Private data pages are initially either copy-on-write or zero-fill pages. When a change, and therefore a copy, is made, the original backing object (usually a file) can no longer be used to save a copy of the page when the VM system needs to reuse it for other purposes. This is where SWAP comes in. SWAP is allocated to create backing store for memory that does not otherwise have it. FreeBSD allocates the swap management structure for a VM Object only when it is actually needed. However, the swap management structure has had problems historically:
Under FreeBSD 3.X the swap management structure preallocates an array that encompasses the entire object requiring swap backing store--even if only a few pages of that object are swap-backed. This creates a kernel memory fragmentation problem when large objects are mapped, or processes with large runsizes (RSS) fork.
Also, in order to keep track of swap space, a “list of holes” is kept in kernel memory, and this tends to get severely fragmented as well. Since the “list of holes” is a linear list, the swap allocation and freeing performance is a non-optimal O(n)-per-page.
It requires kernel memory allocations to take place during the swap freeing process, and that creates low memory deadlock problems.
The problem is further exacerbated by holes created due to the interleaving algorithm.
Also, the swap block map can become fragmented fairly easily resulting in non-contiguous allocations.
Kernel memory must also be allocated on the fly for additional swap management structures when a swapout occurs.
It is evident from that list that there was plenty of room for improvement. For FreeBSD 4.X, I completely rewrote the swap subsystem:
Swap management structures are allocated through a hash table rather than a linear array giving them a fixed allocation size and much finer granularity.
Rather then using a linearly linked list to keep track of swap space reservations, it now uses a bitmap of swap blocks arranged in a radix tree structure with free-space hinting in the radix node structures. This effectively makes swap allocation and freeing an O(1) operation.

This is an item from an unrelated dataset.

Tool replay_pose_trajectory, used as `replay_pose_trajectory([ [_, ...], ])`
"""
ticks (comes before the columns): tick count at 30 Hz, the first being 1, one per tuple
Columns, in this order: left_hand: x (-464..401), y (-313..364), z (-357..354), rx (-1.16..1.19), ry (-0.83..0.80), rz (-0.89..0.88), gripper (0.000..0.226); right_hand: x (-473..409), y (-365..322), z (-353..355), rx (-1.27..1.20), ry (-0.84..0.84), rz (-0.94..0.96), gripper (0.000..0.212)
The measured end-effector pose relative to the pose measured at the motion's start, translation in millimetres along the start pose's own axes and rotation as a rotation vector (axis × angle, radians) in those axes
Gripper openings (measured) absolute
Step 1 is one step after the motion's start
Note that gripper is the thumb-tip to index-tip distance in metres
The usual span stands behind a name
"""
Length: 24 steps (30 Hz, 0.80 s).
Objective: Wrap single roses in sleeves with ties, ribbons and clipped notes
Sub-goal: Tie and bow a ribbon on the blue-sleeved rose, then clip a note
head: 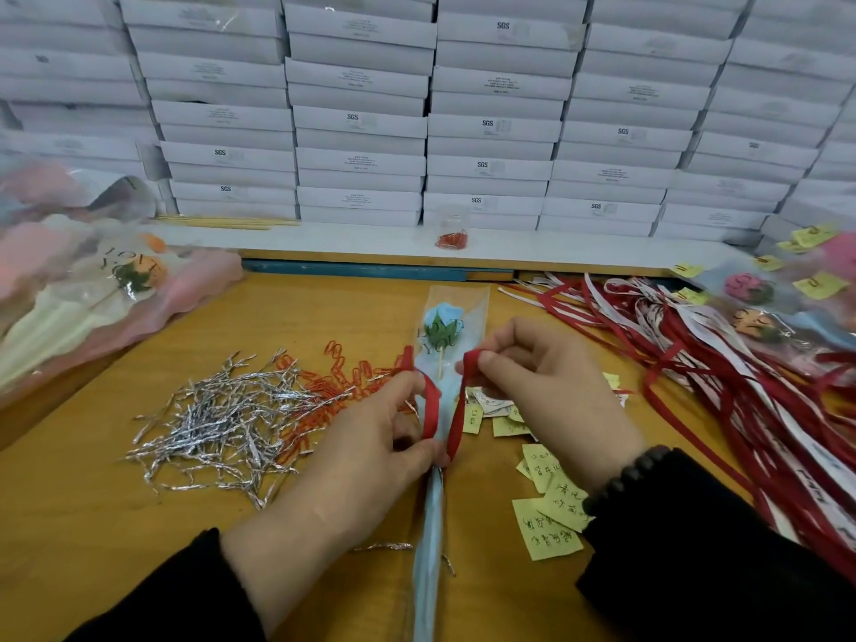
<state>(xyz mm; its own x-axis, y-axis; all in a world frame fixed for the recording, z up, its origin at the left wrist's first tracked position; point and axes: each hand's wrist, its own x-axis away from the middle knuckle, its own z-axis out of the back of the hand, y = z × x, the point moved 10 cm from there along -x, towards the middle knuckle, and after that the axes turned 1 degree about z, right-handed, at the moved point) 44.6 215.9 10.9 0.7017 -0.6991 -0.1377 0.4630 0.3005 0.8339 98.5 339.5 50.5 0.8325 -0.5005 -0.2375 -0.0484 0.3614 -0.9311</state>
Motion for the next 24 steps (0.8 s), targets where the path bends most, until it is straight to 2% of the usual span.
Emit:
replay_pose_trajectory([
  [3, 0, 2, 0, 0.015, 0.002, -0.008, 0.051, 3, 16, -19, -0.426, -0.068, -0.182, 0.016],
  [5, -1, 1, 1, 0.011, 0.011, -0.009, 0.065, 2, 22, -22, -0.577, -0.073, -0.224, 0.017],
  [7, -2, 1, 1, -0.003, 0.013, -0.014, 0.072, 0, 23, -18, -0.5, -0.065, -0.203, 0.012],
  [11, -1, 2, 2, -0.049, 0.011, -0.027, 0.078, 2, 18, -21, -0.071, -0.149, -0.099, 0.009],
  [16, -2, 3, 1, 0.073, 0.006, -0.06, 0.069, 8, 6, -43, 0.042, -0.315, 0.003, 0.012],
  [21, -4, 0, 0, 0.021, -0.012, -0.067, 0.035, 8, 7, -45, 0.006, -0.288, 0.018, 0.016],
  [24, -6, -3, 1, 0.068, -0.03, -0.039, 0.026, 8, 11, -42, -0.055, -0.273, -0.034, 0.016],
])
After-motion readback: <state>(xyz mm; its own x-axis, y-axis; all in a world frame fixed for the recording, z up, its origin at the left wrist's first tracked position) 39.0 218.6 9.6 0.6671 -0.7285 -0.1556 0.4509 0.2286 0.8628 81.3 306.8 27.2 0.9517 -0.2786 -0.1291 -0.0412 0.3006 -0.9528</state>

The entire radix tree bitmap is also preallocated in order to avoid having to allocate kernel memory during critical low memory swapping operations. After all, the system tends to swap when it is low on memory so we should avoid allocating kernel memory at such times in order to avoid potential deadlocks.
To reduce fragmentation the radix tree is capable of allocating large contiguous chunks at once, skipping over smaller fragmented chunks.
I did not take the final step of having an “allocating hint pointer” that would trundle through a portion of swap as allocations were made in order to further guarantee contiguous allocations or at least locality of reference, but I ensured that such an addition could be made.